Concepts – Optimized for ad-hoc query with large data volumes
Before I’ll go dive into details, let’s see how you can use Data Explorer.
Data Explorer is optimized for time-series and ad-hoc query analytics – such as, log analytics, IoT, or general telemetry analytics.
Data Explorer assumes historical (time-series) data, and data is well governed and controlled by timestamp value. (By default, it uses ingestion time of arrival for timestamp value.) It can also natively support time-based features, such as, retention setting, windowing, anomaly detection, time-series forecasting, etc.

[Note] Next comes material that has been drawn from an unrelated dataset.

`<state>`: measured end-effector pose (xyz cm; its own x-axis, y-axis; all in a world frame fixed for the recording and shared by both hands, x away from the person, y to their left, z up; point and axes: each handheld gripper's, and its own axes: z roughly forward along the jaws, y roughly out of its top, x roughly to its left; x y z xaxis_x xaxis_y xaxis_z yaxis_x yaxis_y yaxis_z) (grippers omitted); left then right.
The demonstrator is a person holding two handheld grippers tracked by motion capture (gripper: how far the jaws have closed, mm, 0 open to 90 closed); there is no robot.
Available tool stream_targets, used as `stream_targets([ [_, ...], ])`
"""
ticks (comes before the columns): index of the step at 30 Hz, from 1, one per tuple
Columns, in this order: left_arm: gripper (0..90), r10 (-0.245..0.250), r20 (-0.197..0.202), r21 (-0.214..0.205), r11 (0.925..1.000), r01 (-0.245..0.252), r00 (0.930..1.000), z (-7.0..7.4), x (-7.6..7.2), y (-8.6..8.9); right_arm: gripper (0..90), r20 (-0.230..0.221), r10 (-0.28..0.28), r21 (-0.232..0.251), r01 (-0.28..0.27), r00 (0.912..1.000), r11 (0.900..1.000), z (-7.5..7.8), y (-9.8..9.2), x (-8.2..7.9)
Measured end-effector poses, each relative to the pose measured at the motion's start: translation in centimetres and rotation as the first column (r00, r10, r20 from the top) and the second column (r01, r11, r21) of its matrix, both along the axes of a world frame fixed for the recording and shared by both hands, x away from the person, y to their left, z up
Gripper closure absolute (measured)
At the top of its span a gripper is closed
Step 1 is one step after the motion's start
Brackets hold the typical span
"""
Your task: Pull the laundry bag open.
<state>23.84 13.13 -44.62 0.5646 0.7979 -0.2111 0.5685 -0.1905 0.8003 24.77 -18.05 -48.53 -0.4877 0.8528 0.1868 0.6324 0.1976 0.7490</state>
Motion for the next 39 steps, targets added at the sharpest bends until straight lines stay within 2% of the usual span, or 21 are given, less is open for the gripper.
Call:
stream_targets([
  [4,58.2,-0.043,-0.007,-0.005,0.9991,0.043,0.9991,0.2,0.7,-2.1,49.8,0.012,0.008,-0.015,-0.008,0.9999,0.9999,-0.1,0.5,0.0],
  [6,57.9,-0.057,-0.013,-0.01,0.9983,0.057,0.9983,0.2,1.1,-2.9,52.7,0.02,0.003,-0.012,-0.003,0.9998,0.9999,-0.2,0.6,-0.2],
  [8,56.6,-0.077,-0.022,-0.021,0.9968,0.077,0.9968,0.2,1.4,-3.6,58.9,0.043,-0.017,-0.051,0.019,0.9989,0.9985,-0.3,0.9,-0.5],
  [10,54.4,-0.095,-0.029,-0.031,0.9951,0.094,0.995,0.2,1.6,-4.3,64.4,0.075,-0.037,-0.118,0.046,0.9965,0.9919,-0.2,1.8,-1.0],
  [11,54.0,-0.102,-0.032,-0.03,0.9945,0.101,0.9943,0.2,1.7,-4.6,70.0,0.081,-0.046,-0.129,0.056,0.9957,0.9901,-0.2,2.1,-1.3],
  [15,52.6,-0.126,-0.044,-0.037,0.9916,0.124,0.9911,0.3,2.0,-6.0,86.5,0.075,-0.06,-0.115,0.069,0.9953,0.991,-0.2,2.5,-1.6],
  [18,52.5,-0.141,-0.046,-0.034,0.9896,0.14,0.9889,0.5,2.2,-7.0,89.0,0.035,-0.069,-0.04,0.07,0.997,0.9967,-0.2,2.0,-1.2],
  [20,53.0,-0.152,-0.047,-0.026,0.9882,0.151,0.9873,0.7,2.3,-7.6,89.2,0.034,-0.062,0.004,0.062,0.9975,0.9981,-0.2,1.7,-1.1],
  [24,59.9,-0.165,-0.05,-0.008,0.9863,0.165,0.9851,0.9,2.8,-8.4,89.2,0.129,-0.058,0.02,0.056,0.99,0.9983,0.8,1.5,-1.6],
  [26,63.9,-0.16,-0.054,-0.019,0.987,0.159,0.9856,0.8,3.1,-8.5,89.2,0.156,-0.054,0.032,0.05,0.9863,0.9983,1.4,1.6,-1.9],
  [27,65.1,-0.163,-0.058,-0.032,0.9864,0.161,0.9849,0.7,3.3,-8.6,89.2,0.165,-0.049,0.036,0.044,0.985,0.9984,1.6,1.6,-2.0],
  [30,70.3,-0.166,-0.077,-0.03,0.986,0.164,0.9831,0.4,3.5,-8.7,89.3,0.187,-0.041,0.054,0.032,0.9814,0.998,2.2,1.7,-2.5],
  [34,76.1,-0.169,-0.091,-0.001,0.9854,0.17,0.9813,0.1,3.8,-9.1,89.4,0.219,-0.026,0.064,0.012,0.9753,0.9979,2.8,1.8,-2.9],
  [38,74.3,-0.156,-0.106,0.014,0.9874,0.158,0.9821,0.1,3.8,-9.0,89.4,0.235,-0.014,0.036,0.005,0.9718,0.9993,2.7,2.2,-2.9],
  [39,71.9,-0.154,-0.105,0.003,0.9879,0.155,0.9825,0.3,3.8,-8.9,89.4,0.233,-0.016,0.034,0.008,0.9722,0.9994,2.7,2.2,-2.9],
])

Like Synapse Analytics SQL pool (data warehouse), Data Explorer can also handle a large volume of data (i.e, limitless data). Same as other big data platforms, data will be processed by scaled manners – such as, hashing, caching, or columnar compressions.
However, Data Explorer has its own standpoint for data analytics.

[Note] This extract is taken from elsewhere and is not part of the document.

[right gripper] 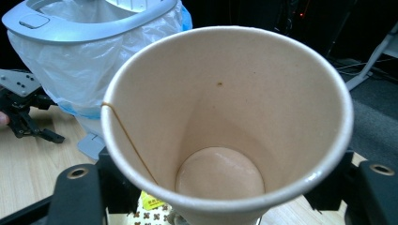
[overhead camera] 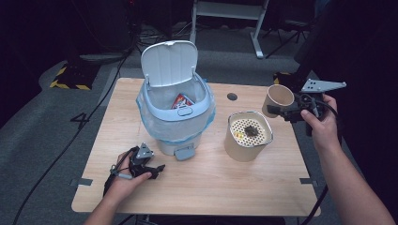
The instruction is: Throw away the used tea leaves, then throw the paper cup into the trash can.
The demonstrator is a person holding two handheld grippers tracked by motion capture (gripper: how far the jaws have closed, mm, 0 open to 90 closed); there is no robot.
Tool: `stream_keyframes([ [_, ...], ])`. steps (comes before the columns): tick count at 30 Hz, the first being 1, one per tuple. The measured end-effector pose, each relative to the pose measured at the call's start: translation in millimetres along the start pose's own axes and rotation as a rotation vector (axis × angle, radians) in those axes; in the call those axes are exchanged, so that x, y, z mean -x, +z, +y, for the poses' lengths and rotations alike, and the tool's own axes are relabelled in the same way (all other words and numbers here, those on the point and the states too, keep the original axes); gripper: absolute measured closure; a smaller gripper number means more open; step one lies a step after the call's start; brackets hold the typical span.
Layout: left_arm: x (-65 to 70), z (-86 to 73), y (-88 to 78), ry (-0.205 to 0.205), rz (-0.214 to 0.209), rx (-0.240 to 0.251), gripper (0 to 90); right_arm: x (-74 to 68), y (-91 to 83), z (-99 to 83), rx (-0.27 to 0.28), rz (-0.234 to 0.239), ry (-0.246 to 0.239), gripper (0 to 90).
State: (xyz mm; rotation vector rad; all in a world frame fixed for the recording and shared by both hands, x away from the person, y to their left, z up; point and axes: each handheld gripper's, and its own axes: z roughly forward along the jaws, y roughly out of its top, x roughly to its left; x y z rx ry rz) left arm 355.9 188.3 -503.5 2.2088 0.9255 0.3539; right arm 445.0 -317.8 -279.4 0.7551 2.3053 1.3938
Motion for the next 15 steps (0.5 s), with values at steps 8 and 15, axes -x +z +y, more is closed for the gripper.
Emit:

As I’ve described in my old post, you will define detailed business schema in Synapse Analytics SQL pool (data warehouse), depending on data access patterns. For instance, you might design multiple tables between transactions and dimensions with a lot of relationships, and tune schema by defining the corresponding distribution strategies (REPLICA, HASH, or ROUND-ROBIN) or index strategies. You might also define detailed constraints, such as, string length, not-null constraints, foreign key constraints, etc.
On contrary, Data Explorer also has table and column definitions, but detailed relationships, strategies, and constraints are not set.

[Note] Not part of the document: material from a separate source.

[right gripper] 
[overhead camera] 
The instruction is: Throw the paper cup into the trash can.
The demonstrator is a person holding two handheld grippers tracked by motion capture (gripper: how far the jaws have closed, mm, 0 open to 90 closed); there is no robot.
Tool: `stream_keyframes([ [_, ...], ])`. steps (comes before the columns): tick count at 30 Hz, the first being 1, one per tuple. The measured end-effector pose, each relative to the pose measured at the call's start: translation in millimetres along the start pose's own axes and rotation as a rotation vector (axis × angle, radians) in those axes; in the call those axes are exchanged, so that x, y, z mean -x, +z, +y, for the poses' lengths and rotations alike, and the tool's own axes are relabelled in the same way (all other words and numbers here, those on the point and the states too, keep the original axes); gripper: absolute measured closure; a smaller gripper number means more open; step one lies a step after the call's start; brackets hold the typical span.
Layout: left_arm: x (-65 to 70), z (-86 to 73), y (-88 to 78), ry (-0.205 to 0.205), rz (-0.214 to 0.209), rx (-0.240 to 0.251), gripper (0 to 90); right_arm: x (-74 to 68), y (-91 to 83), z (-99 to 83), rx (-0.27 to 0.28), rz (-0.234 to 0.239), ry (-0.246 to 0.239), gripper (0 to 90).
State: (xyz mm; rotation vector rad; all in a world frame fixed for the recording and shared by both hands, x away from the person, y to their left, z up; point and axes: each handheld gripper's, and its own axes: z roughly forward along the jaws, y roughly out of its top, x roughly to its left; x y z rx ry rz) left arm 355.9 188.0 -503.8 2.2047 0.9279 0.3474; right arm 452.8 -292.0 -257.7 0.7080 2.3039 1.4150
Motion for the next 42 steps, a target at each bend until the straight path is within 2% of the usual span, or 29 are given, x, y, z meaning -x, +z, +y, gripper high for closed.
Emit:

Unlike business database, schema won’t be strictly normalized between transactions and dimensions – such as, “Sales” transaction table combined with “City” table by “CityKey”. The table can even hold JSON value without parsing into scalar values. (You can parse the ingested data in Data Explorer, but it’s optional.)
You won’t also explicitly indicate “which table has which index”. (By default, Data Explorer builds indexes for all fields (even when it’s JSON column) in tables.)
Data is then quickly analyzed and visualized in Azure Data Explorer Web UI, Kusto Explorer (Kusto.Explorer), or Synapse Studio.
Data Explorer is optimized for :
- Sliding window to a subset of chronological data
- Read-many
- Insert/append-many
- Delete-rarely (bulk delete only)
- Update almost never
Data Explorer also involves some sort of ETL processing.
Data Explorer can ingest diverse data in both batch ingestions and streaming ingestions.
By default, it can support many ingestion sources (such as, Azure blob, Data Factory, Event Hub, and Event Grid), and you can also collect data from other sources with ADX plugins (such as, Apache Kafka, 3rd party logging tools, etc).
Note : See here for the difference between Azure Data Explorer (ADX) and Synapse Data Explorer pool (Synapse DX).
Architecture Outline
In Data Explorer, data and index are stored in Azure Blob and controlled (managed / queried) by Azure Virtual Machines (engine service and data management service).
Data and index are also cached across nodes on local SSD or even RAM. In most cases, Data Explorer queries data and index available in SSD or RAM.
(From “Azure Data Explorer performance update (EngineV3)” in official docs)
Note : VMs in Data Explorer can also access data in a different cluster (so called, cross-cluster query).
Engine service is responsible for running query and some control commands (such as, data ingestions and managements), and it then exposes JSON API endpoints.
As you will find in this post, data is distributed by a lot of shards in Azure Storage containers. Hence, by scaling compute’s layer, data processing can be vastly parallelized across these data blobs.
Engine cluster can be scaled manually and automatically (auto-scaling).
As you will find in this post, data is also processed and managed by the background process. Data management (DM) service is responsible for the invocation of these periodic data grooming tasks.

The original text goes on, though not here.